Phase-engineered coordinatively unsaturated metal sites in spinel oxides for robust Fenton-like catalysis

Coordinatively unsaturated metal sites (CUS) located at tetrahedral (T_d) in spinel structure are highly effective for activating peroxymonosulfate (PMS) in Fenton-like catalysis. However, the conventional T_d−octahedral (O_h) connectivity in spinel structures restricts internal electron transfer, limiting the regeneration of low-valent metals and creating a trade-off between catalytic activity and long-term stability. Herein, we address this challenge by engineering a novel T_d−T_d connectivity in amorphous CoFeO_x nanosheets (a-CoFeO_x NSs).
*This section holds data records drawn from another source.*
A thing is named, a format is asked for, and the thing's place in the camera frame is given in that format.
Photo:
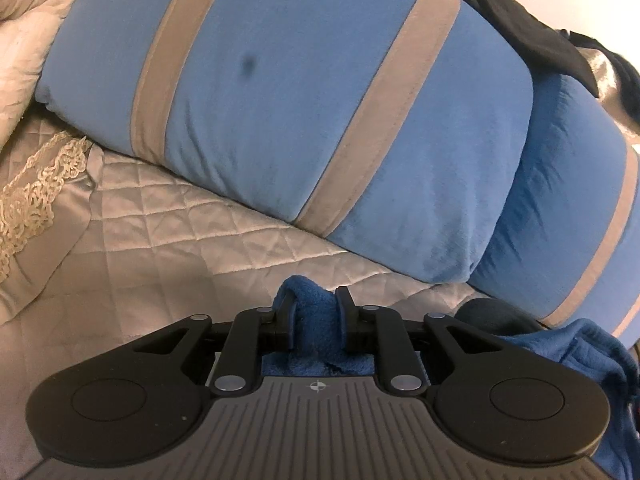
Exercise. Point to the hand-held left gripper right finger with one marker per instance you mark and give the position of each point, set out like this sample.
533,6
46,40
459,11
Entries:
352,325

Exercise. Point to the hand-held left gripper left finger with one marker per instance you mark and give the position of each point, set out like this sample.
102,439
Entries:
282,320

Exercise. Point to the blue fleece jacket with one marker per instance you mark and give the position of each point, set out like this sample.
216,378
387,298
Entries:
320,320

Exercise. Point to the blue grey-striped pillow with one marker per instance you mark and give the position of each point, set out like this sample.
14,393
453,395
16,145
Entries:
275,110
565,200

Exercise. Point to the grey lace-trimmed sham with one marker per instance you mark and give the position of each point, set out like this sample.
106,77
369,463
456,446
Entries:
65,220

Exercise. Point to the black cloth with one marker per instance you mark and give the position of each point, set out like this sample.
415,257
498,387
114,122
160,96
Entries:
525,25

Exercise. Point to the silver floral cushion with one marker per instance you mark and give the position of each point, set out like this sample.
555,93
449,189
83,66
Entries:
602,72

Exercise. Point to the navy and pink garment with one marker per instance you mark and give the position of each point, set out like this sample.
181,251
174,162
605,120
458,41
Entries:
631,90

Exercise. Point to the beige quilted comforter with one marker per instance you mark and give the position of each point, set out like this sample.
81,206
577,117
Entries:
25,60

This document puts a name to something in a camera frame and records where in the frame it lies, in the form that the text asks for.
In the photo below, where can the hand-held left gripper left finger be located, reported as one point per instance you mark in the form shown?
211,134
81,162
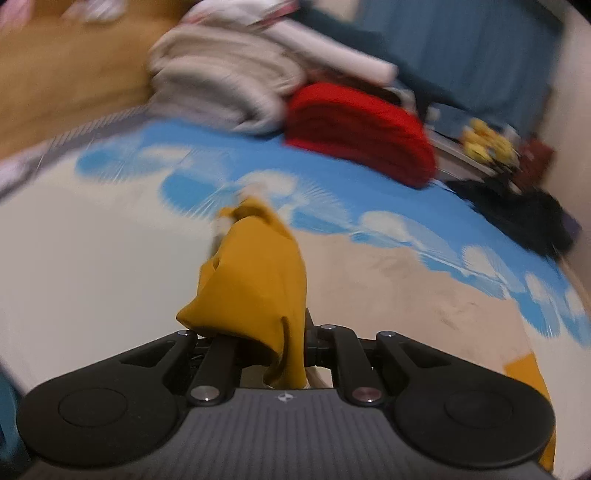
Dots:
217,364

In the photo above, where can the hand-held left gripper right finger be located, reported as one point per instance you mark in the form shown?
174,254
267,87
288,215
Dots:
344,360

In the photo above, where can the beige and mustard hooded jacket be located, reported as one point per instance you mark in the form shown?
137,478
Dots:
258,277

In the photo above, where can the black clothes pile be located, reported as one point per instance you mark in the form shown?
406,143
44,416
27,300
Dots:
521,217

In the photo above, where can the blue cloud printed bed sheet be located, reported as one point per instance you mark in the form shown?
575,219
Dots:
92,254

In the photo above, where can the red folded blanket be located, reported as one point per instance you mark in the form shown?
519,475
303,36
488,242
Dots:
364,129

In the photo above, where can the yellow plush toys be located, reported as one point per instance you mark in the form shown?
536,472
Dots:
487,143

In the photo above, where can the purple box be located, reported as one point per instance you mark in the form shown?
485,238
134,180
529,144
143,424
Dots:
573,228

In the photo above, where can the white fluffy folded blanket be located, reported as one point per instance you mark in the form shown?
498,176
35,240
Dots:
221,74

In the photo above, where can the white folded sheet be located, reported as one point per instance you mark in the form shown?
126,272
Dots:
337,50

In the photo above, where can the dark teal shark plush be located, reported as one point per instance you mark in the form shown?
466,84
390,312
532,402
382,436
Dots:
355,37

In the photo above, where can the blue curtain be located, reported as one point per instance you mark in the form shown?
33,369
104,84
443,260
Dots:
471,60

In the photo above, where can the pink and white cloth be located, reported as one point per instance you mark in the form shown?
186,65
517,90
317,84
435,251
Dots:
231,11

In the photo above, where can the crumpled clear plastic bag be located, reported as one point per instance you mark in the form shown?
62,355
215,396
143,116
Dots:
92,10

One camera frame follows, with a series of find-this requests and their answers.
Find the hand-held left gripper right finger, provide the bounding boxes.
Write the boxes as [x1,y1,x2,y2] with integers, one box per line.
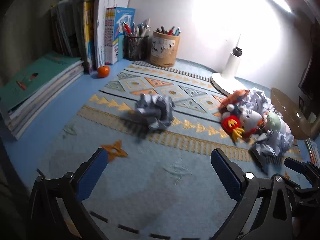
[211,148,294,240]

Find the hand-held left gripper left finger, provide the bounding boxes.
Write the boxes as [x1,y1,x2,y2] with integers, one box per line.
[29,147,110,240]

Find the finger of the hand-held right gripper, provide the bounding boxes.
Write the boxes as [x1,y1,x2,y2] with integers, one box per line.
[284,157,320,178]
[285,179,320,205]

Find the grey paper ball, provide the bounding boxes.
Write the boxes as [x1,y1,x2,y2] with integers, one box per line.
[134,93,175,130]

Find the colored pencils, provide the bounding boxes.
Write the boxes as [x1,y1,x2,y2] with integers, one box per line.
[304,139,320,168]

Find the pale green plush toy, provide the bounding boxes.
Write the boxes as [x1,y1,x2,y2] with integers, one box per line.
[260,111,292,133]

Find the brown round tray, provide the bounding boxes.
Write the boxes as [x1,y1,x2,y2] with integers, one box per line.
[271,87,320,140]

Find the red fries plush charm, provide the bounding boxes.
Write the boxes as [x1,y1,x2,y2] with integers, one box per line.
[221,114,246,141]

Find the white cat plush toy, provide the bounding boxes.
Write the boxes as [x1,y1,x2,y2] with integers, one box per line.
[226,104,263,137]

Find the blue patterned mat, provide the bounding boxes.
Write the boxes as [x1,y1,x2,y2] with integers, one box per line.
[37,59,304,240]

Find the orange-haired plush toy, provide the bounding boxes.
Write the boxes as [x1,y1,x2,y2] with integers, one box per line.
[219,89,250,113]

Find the black monitor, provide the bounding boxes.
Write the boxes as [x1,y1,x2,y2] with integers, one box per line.
[298,22,320,101]

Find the orange tangerine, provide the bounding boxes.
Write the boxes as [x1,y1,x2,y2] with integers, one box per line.
[97,65,111,78]

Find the stack of teal books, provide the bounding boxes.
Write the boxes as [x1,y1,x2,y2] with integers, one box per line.
[0,51,85,140]

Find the white desk lamp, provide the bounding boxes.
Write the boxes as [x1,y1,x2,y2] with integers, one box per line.
[211,0,293,97]

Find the black mesh pen holder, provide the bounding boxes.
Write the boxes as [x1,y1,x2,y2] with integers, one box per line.
[124,34,150,61]

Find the wooden pen holder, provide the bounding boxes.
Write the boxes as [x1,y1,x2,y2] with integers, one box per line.
[150,31,180,67]

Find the blue boxed book set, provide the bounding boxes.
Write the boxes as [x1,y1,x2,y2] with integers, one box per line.
[104,7,136,65]

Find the row of upright books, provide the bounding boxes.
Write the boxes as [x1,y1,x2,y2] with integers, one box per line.
[50,0,132,75]

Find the bundle of pens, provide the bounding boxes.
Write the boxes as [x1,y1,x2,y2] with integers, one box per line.
[156,25,182,36]
[122,19,153,38]

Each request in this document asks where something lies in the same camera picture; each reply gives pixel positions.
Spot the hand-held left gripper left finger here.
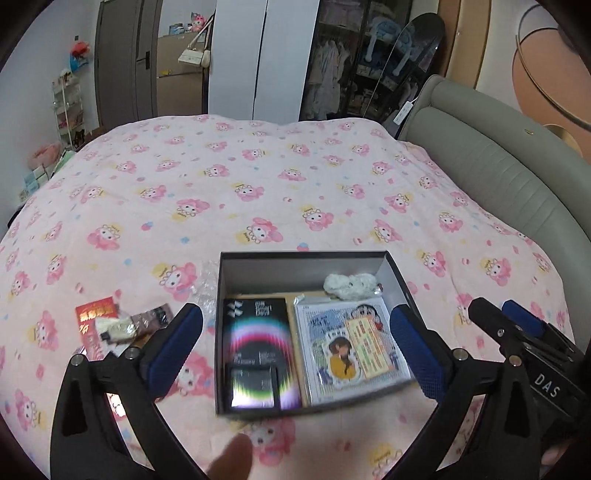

Soft X-ray absorption spectroscopy (sXAS) measurements reveal that in a-CoFeO_x nanosheets, the ligand field symmetry around Co atoms is dominated by a T_d coordination, in contrast to the O_h coordination in the crystalline state, which introduces T_d−T_d connection. Density functional theory (DFT) calculations confirm that the T_d−T_d connection in a-CoFeO_x structure significantly strengthens electron transfer to activate PMS, which exhibited a first-order kinetic constant (k_obs) of 0.27 min⁻¹ for sulfamethoxazole (SMX) removal with high stability. This study reveals that the phase-engineered CUS can further enhance catalytic activity and provides a simple and scalable strategy for optimizing spinel-type catalysts.